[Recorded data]
:::
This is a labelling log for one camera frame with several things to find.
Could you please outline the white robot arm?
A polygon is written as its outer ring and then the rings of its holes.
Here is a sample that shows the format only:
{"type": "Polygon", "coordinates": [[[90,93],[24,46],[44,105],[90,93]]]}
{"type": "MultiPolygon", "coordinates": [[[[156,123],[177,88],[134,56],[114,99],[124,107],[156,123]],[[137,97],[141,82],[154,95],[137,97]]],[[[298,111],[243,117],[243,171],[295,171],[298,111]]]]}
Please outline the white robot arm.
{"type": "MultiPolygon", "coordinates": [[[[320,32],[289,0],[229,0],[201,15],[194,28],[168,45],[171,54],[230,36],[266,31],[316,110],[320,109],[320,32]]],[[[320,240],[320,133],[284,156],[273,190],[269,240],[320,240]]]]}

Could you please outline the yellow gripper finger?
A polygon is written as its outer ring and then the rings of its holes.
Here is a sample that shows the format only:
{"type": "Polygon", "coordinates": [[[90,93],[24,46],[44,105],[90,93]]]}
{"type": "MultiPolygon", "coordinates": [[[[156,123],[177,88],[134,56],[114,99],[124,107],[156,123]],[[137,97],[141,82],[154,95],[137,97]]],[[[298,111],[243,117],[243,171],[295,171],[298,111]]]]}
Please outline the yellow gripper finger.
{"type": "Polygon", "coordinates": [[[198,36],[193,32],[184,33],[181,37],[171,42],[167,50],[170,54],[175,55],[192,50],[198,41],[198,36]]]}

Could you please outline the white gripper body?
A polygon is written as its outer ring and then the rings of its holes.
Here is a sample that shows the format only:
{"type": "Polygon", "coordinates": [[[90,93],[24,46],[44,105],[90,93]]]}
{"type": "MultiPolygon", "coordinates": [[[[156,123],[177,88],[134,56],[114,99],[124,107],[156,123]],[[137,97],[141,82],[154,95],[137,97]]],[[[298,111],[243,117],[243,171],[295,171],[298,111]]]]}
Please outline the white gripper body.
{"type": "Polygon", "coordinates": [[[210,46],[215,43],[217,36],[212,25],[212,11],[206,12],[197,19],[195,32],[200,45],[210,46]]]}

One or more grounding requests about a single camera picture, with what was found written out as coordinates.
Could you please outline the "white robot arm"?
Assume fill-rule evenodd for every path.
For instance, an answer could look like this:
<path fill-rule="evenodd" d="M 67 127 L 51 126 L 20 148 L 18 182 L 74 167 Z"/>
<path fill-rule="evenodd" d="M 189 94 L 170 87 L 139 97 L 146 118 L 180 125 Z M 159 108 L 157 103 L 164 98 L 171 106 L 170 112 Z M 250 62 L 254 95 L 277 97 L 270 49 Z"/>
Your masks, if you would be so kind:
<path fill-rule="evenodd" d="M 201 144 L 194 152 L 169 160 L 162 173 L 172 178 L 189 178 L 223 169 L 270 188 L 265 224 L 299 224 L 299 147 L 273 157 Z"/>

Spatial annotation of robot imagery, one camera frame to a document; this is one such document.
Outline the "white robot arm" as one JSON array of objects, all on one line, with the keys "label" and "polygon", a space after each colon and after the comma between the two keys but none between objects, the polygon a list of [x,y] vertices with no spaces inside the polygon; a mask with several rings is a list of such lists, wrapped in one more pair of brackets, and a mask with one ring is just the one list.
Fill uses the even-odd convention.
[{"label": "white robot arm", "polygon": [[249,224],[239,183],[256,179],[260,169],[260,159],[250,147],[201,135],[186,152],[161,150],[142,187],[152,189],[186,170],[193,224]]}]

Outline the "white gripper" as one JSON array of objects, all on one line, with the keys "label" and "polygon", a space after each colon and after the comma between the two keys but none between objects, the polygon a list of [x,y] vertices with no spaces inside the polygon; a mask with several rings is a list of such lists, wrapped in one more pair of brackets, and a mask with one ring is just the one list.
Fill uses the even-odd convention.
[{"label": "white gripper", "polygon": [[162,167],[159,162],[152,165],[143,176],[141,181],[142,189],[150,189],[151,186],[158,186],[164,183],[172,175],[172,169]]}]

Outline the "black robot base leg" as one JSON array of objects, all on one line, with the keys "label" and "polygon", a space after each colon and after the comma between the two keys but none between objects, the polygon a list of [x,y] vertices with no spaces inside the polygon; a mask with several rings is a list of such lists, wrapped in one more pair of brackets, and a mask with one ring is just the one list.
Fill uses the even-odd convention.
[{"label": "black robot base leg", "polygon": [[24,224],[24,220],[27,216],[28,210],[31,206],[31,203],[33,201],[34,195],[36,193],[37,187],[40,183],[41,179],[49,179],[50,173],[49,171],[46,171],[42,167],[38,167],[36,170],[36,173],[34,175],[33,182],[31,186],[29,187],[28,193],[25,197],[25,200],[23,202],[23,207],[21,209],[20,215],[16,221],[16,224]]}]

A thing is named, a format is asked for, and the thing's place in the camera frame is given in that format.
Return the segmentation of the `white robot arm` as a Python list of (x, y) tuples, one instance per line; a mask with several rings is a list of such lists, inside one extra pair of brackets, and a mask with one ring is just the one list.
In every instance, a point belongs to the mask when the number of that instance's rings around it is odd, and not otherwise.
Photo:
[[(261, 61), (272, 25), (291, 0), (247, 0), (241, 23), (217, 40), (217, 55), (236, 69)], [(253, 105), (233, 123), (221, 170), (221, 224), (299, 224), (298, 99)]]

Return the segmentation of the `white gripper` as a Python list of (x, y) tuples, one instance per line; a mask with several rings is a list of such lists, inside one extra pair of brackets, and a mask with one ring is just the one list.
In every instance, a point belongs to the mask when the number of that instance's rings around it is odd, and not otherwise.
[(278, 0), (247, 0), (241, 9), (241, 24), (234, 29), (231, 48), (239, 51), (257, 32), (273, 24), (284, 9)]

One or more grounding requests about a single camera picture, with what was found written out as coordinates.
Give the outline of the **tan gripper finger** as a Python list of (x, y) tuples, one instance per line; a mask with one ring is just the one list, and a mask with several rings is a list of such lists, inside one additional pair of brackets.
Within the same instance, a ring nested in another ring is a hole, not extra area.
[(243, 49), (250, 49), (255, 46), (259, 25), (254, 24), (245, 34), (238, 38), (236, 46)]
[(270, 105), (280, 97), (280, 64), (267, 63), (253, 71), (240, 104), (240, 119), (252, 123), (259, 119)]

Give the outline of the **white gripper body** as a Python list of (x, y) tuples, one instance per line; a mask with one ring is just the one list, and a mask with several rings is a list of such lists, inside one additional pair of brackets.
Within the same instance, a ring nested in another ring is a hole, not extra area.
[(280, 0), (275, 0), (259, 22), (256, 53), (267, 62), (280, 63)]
:::
### Your task
Restate the data above word for word, omitting nothing.

### Output below
This is a labelling log for one camera frame with several things to find.
Could you please outline the white robot arm?
A polygon is written as its outer ring and then the rings of its holes.
Here is a sample that shows the format only:
{"type": "Polygon", "coordinates": [[[90,93],[24,46],[44,105],[90,93]]]}
{"type": "MultiPolygon", "coordinates": [[[[156,123],[177,88],[134,56],[114,99],[124,107],[156,123]],[[137,97],[141,82],[154,95],[137,97]]],[[[298,111],[243,117],[243,171],[295,171],[298,111]]]]}
Please outline the white robot arm.
{"type": "MultiPolygon", "coordinates": [[[[320,32],[289,0],[229,0],[201,15],[194,28],[168,45],[171,54],[230,36],[266,31],[316,110],[320,109],[320,32]]],[[[320,240],[320,133],[284,156],[273,190],[269,240],[320,240]]]]}

Could you please outline the yellow gripper finger?
A polygon is written as its outer ring and then the rings of its holes.
Here is a sample that shows the format only:
{"type": "Polygon", "coordinates": [[[90,93],[24,46],[44,105],[90,93]]]}
{"type": "MultiPolygon", "coordinates": [[[[156,123],[177,88],[134,56],[114,99],[124,107],[156,123]],[[137,97],[141,82],[154,95],[137,97]]],[[[298,111],[243,117],[243,171],[295,171],[298,111]]]]}
Please outline the yellow gripper finger.
{"type": "Polygon", "coordinates": [[[198,36],[193,32],[184,33],[181,37],[171,42],[167,50],[170,54],[175,55],[192,50],[198,41],[198,36]]]}

Could you please outline the white gripper body?
A polygon is written as its outer ring and then the rings of its holes.
Here is a sample that shows the format only:
{"type": "Polygon", "coordinates": [[[90,93],[24,46],[44,105],[90,93]]]}
{"type": "MultiPolygon", "coordinates": [[[[156,123],[177,88],[134,56],[114,99],[124,107],[156,123]],[[137,97],[141,82],[154,95],[137,97]]],[[[298,111],[243,117],[243,171],[295,171],[298,111]]]]}
Please outline the white gripper body.
{"type": "Polygon", "coordinates": [[[210,46],[215,43],[217,36],[212,25],[212,11],[206,12],[197,19],[195,32],[200,45],[210,46]]]}

One or more grounding requests about a single camera picture, with what was found written out as coordinates.
Could you please outline the "white robot arm"?
Assume fill-rule evenodd for every path.
For instance, an answer could look like this:
<path fill-rule="evenodd" d="M 67 127 L 51 126 L 20 148 L 18 182 L 74 167 Z"/>
<path fill-rule="evenodd" d="M 189 94 L 170 87 L 139 97 L 146 118 L 180 125 Z M 159 108 L 157 103 L 164 98 L 171 106 L 170 112 Z M 250 62 L 254 95 L 277 97 L 270 49 Z"/>
Your masks, if you would be so kind:
<path fill-rule="evenodd" d="M 201 144 L 194 152 L 169 160 L 162 173 L 172 178 L 189 178 L 223 169 L 270 188 L 265 224 L 299 224 L 299 147 L 273 157 Z"/>

Spatial annotation of robot imagery, one camera frame to a document; this is one such document.
Outline the "white robot arm" as one JSON array of objects, all on one line, with the keys "label" and "polygon", a space after each colon and after the comma between the two keys but none between objects, the polygon a list of [x,y] vertices with no spaces inside the polygon; a mask with several rings is a list of such lists, wrapped in one more pair of brackets, and a mask with one ring is just the one list.
Fill uses the even-odd convention.
[{"label": "white robot arm", "polygon": [[249,224],[239,183],[256,179],[260,169],[260,159],[250,147],[201,135],[186,152],[161,150],[142,187],[152,189],[186,170],[193,224]]}]

Outline the "white gripper" as one JSON array of objects, all on one line, with the keys "label" and "polygon", a space after each colon and after the comma between the two keys but none between objects, the polygon a list of [x,y] vertices with no spaces inside the polygon; a mask with several rings is a list of such lists, wrapped in one more pair of brackets, and a mask with one ring is just the one list.
Fill uses the even-odd convention.
[{"label": "white gripper", "polygon": [[162,167],[159,162],[152,165],[143,176],[141,181],[142,189],[150,189],[151,186],[158,186],[164,183],[172,175],[172,169]]}]

Outline the "black robot base leg" as one JSON array of objects, all on one line, with the keys "label" and "polygon", a space after each colon and after the comma between the two keys but none between objects, the polygon a list of [x,y] vertices with no spaces inside the polygon; a mask with several rings is a list of such lists, wrapped in one more pair of brackets, and a mask with one ring is just the one list.
Fill uses the even-odd convention.
[{"label": "black robot base leg", "polygon": [[24,224],[24,220],[27,216],[28,210],[31,206],[31,203],[33,201],[34,195],[36,193],[37,187],[40,183],[41,179],[49,179],[50,173],[49,171],[46,171],[42,167],[38,167],[36,170],[36,173],[34,175],[33,182],[31,186],[29,187],[28,193],[25,197],[25,200],[23,202],[23,207],[21,209],[20,215],[16,221],[16,224]]}]

A thing is named, a format is asked for, and the thing's place in the camera frame is given in that format.
Return the segmentation of the `white robot arm` as a Python list of (x, y) tuples, one instance per line; a mask with several rings is a list of such lists, inside one extra pair of brackets, and a mask with one ring is just the one list.
In every instance, a point belongs to the mask when the number of that instance's rings around it is odd, and not otherwise.
Photo:
[[(261, 61), (272, 25), (291, 0), (247, 0), (241, 23), (217, 40), (217, 55), (236, 69)], [(253, 105), (233, 123), (221, 170), (221, 224), (299, 224), (298, 99)]]

Return the segmentation of the `white gripper` as a Python list of (x, y) tuples, one instance per line; a mask with several rings is a list of such lists, inside one extra pair of brackets, and a mask with one ring is just the one list.
In every instance, a point belongs to the mask when the number of that instance's rings around it is odd, and not otherwise.
[(278, 0), (247, 0), (241, 9), (241, 24), (234, 29), (231, 48), (239, 51), (257, 32), (273, 24), (284, 9)]

One or more grounding requests about a single camera picture, with what was found written out as coordinates.
Give the outline of the **tan gripper finger** as a Python list of (x, y) tuples, one instance per line; a mask with one ring is just the one list, and a mask with several rings is a list of such lists, inside one additional pair of brackets.
Within the same instance, a ring nested in another ring is a hole, not extra area.
[(243, 49), (250, 49), (255, 46), (259, 25), (254, 24), (245, 34), (238, 38), (236, 46)]
[(270, 105), (280, 97), (280, 64), (267, 63), (253, 71), (240, 104), (240, 119), (252, 123), (259, 119)]

Give the outline of the **white gripper body** as a Python list of (x, y) tuples, one instance per line; a mask with one ring is just the one list, and a mask with several rings is a list of such lists, inside one additional pair of brackets.
Within the same instance, a ring nested in another ring is a hole, not extra area.
[(280, 0), (275, 0), (259, 22), (256, 53), (267, 62), (280, 63)]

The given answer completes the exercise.